9/5/19: This post has been translated to Russian by Vladimir. Thanks!
Bad news: The replication crisis in psychology replicated. Out of 21 randomly chosen psychology papers published in the prestigious Nature and Science journals in 2010-2015, only 13 survived a high-powered replication.
Better news: So could I.
Best news: So can you.
Rob Wiblin of 80,000 Hours put together a quiz that offers descriptions of the 21 studies and lets you guess if their main finding replicated or not. I recommend trying this out for yourself. If you’re not confident in your sniffing ability you can review some of my previous posts on defense against the dark arts (of bullshit statistics).
The stench of bad research is difficult to hide, and a few simple rules are enough to tell the true insights into human nature from the p-hacked travesties of science. Here’s what you need to know to ace the quiz and avoid falling for the next piece of psych nonsense.
Rule 1: The Rule of Anti-Significance.
If a study has p=0.049 it is fake.
There are two studies in the quiz with p-values just below the common 0.05 threshold. I immediately (and correctly) identified both as fake without reading anything else.
If you take a Statistics 101 class at most universities, you are taught the following rule of statistical significance:
A result with a p-value above 0.05 is probably false. A p-value below 0.05 is statistically significant, meaning the result is true.
It’s never phrased like that explicitly, but that is the implied rule that people learn as they “test” hypotheses against the 0.05 threshold to get an A in the class. I got an A+ in my statistics class in grad school by following this rule religiously.
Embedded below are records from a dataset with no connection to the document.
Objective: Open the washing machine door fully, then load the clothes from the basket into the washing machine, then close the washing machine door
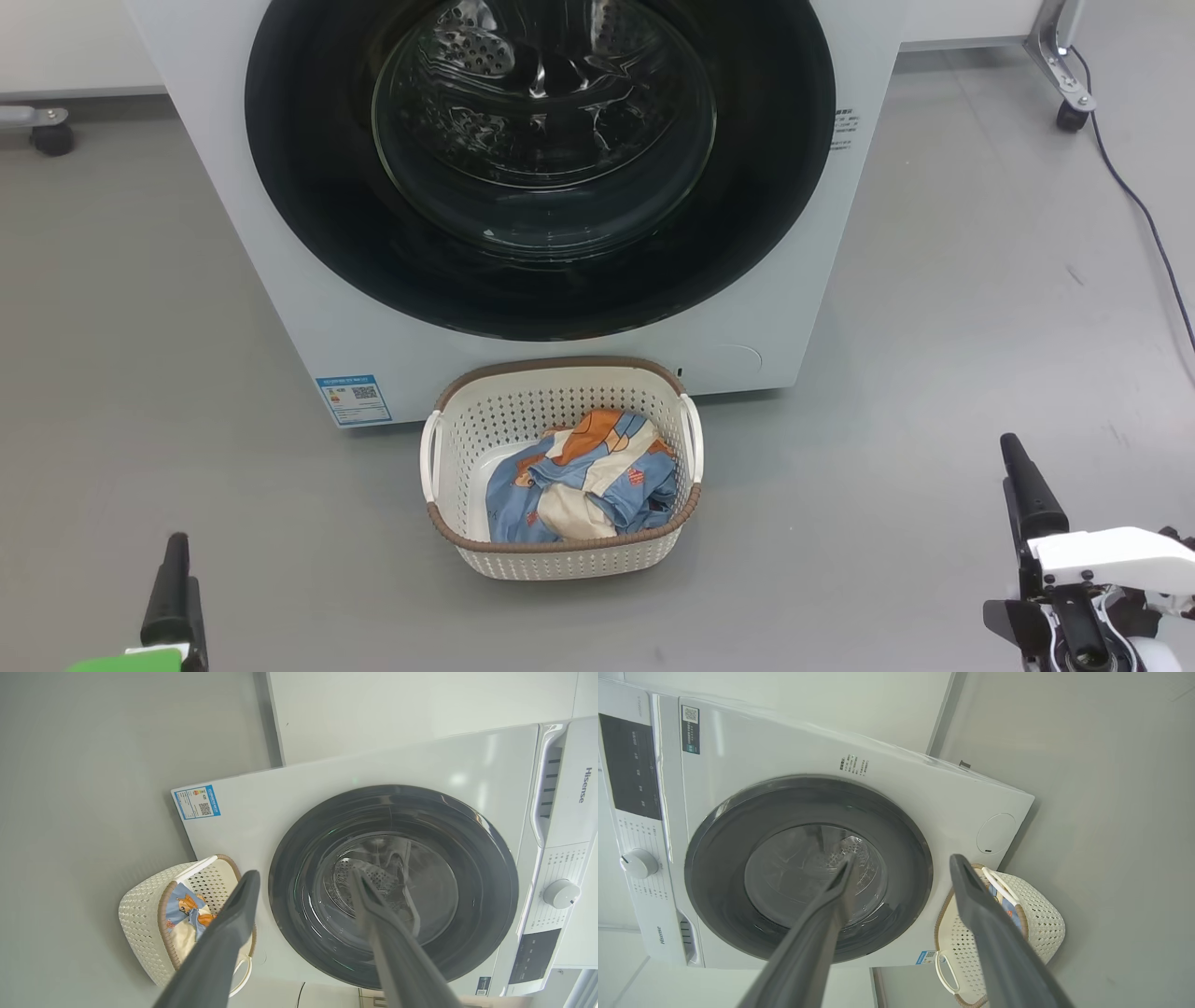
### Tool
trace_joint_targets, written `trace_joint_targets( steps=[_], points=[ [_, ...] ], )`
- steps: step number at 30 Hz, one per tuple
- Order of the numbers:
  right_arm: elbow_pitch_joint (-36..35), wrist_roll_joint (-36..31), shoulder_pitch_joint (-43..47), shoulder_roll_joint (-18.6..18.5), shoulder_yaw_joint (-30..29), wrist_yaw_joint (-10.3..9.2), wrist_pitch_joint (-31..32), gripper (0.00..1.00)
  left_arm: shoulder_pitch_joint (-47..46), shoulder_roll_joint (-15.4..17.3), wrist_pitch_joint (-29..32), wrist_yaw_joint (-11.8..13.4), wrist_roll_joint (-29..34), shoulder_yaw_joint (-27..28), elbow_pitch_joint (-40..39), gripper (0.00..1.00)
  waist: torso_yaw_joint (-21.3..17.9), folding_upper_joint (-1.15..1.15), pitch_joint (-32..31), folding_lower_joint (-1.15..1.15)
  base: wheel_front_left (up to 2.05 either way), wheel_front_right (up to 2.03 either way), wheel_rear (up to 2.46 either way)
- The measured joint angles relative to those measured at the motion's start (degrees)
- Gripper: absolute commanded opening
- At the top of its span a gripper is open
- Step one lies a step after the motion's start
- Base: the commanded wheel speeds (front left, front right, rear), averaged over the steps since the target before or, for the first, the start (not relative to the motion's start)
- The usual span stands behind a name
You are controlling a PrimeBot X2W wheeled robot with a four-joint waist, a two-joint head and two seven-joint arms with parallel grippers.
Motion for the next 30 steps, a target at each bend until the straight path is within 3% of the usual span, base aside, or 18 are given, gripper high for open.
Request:
trace_joint_targets(
  steps=[8, 30],
  points=[
    [-0.41, -7.6, -0.93, -1.34, 2.09, -0.12, -1.25, 1.0, -0.03, 2.59, -1.74, 0.0, 6.76, -1.78, -0.85, 1.0, 0.0, 0.0, 0.1, 0.0, 0.0, 0.0, 0.0],
    [-1.71, -29.02, -2.35, -3.39, 7.44, -3.69, -5.24, 1.0, -0.07, 6.42, -5.52, 0.0, 27.94, -4.55, -2.27, 1.0, -0.06, 0.0, 0.3, 0.0, 0.0, 0.0, 0.0]
  ],
)
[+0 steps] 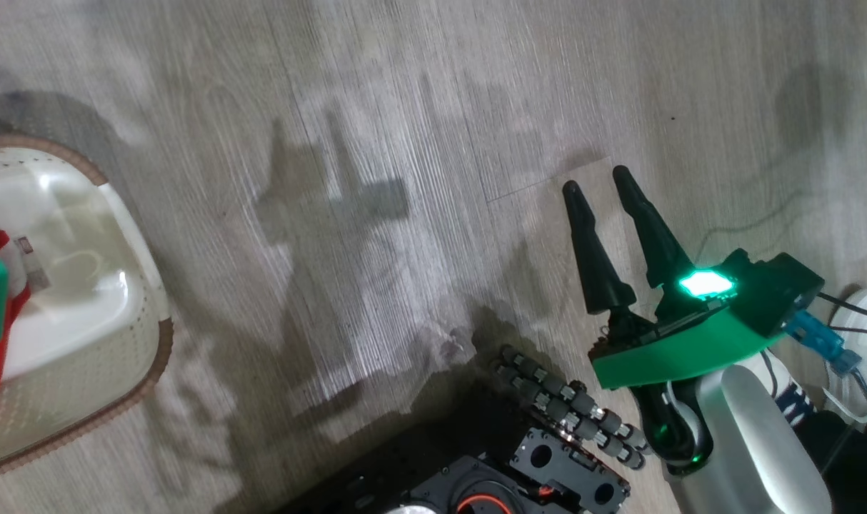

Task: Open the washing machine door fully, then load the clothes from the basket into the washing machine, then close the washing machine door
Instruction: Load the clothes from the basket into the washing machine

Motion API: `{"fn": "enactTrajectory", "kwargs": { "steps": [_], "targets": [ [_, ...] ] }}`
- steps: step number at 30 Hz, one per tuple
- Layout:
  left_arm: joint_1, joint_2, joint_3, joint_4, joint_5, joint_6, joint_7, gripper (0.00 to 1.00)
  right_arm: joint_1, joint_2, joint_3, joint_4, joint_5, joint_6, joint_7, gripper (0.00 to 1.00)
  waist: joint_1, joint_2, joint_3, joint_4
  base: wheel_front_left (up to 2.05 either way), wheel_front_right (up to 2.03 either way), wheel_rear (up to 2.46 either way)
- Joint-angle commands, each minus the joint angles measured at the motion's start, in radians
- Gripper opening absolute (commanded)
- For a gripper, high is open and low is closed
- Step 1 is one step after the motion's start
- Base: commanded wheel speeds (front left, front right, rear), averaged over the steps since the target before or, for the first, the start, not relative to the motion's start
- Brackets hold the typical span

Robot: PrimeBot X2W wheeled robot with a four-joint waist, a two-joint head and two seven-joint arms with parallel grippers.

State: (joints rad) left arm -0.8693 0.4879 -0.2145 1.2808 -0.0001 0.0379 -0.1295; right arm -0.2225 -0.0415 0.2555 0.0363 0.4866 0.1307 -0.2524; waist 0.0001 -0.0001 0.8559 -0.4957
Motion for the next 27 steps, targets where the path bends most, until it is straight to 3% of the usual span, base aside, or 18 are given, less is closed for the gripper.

But that was a long time ago. Today, allow me to present Jacob’s Rule of Anti-Significance:
A result with a p-value just above 0.05 could well be true. A result with a p-value just below 0.05 is almost certainly false.
If you understand why this is so, you know all you need to about statistics in research.
Let’s start with the first part: how likely is a result with p=0.06 to replicate?
p=0.06 roughly means that the measured effect is 1.5-1.9 times the standard error, depending on the test used. The measured effect is some combination of true effect and noise. Even if noise accounts for half the measurement, the true effect is something like 0.8 times the standard error in the experiment.
But the standard error is a function of sample size – it should decrease with the square root of the number of subjects. When we run a replication with 10 times the sample size (which many studies in the replication project did), the standard error will be roughly 3.1 times lower. This means that the true effect is now 0.8*3.1 = 2.5 times the standard error of the new experiment with the larger sample. This is more than enough for a successful replication. Some p=0.06 result will be entirely due to noise, but a lot of them will point to something real that just needs to be confirmed by a stronger replication.
More importantly, p=0.06 means that the researchers are honest. They could have easily p-hacked the results below 0.05 but chose not to. The opposite is true when p=0.049.
The chance that the p-value of a study will land precisely in the 0.045-0.05 range is 0.005 (1/200) if the effect doesn’t exist. Even if the effect is true and equal precisely to the p=0.05 line, there’s a mere 1/60 chance of the measured p-value falling in that tiny window.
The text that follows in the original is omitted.